_WORK TASK_. When you reach the line with "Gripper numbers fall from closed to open" in the listing below, transcribe it and each line after it up to and including the line with "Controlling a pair", exactly and with nothing else.

BEGIN

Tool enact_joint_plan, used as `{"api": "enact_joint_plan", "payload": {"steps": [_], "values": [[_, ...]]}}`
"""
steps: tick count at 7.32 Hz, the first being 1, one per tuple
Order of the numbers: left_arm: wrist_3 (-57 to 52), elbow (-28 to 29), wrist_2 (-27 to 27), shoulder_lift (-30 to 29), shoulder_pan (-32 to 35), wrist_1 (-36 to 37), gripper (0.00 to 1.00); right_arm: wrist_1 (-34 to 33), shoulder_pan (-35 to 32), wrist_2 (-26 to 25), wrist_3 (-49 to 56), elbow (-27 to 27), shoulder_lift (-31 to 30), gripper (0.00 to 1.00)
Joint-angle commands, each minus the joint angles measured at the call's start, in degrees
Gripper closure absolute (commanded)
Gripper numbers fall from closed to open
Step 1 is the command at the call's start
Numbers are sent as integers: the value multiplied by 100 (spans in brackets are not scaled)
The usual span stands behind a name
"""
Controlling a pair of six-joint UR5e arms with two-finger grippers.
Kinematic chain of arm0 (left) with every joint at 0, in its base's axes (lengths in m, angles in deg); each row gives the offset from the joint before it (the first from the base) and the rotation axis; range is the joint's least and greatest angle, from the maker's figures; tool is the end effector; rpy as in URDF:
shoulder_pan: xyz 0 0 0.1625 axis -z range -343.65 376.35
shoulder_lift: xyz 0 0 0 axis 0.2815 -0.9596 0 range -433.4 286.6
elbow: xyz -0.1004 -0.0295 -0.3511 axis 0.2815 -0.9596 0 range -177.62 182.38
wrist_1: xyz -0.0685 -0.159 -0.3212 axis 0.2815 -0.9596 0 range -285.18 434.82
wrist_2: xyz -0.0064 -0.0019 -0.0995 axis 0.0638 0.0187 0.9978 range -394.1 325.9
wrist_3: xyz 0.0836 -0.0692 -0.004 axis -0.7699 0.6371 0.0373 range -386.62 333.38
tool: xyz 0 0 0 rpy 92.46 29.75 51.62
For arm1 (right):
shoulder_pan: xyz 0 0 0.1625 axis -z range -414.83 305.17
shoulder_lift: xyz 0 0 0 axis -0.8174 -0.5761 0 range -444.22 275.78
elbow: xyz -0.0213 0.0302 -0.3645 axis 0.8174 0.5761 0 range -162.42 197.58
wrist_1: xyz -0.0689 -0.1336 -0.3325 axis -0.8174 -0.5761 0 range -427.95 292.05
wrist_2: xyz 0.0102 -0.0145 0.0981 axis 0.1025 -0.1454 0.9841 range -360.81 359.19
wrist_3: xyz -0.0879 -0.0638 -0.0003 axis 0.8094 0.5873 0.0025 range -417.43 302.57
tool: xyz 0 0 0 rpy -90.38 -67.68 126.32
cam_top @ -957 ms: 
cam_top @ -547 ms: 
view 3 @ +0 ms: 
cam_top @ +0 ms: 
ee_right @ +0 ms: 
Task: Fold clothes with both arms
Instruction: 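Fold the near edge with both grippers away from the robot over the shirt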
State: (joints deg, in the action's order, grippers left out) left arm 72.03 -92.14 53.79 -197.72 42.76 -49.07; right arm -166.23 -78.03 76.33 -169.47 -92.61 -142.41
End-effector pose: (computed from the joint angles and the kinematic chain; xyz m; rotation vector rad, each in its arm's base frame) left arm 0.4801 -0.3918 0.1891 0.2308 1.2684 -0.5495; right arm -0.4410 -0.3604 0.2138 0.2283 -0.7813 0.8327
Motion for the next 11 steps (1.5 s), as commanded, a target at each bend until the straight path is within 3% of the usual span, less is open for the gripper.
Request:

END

_ANSWER FOR THIS EXERCISE_.
Gripper numbers fall from closed to open
Step 1 is the command at the call's start
Numbers are sent as integers: the value multiplied by 100 (spans in brackets are not scaled)
The usual span stands behind a name
"""
Controlling a pair of six-joint UR5e arms with two-finger grippers.

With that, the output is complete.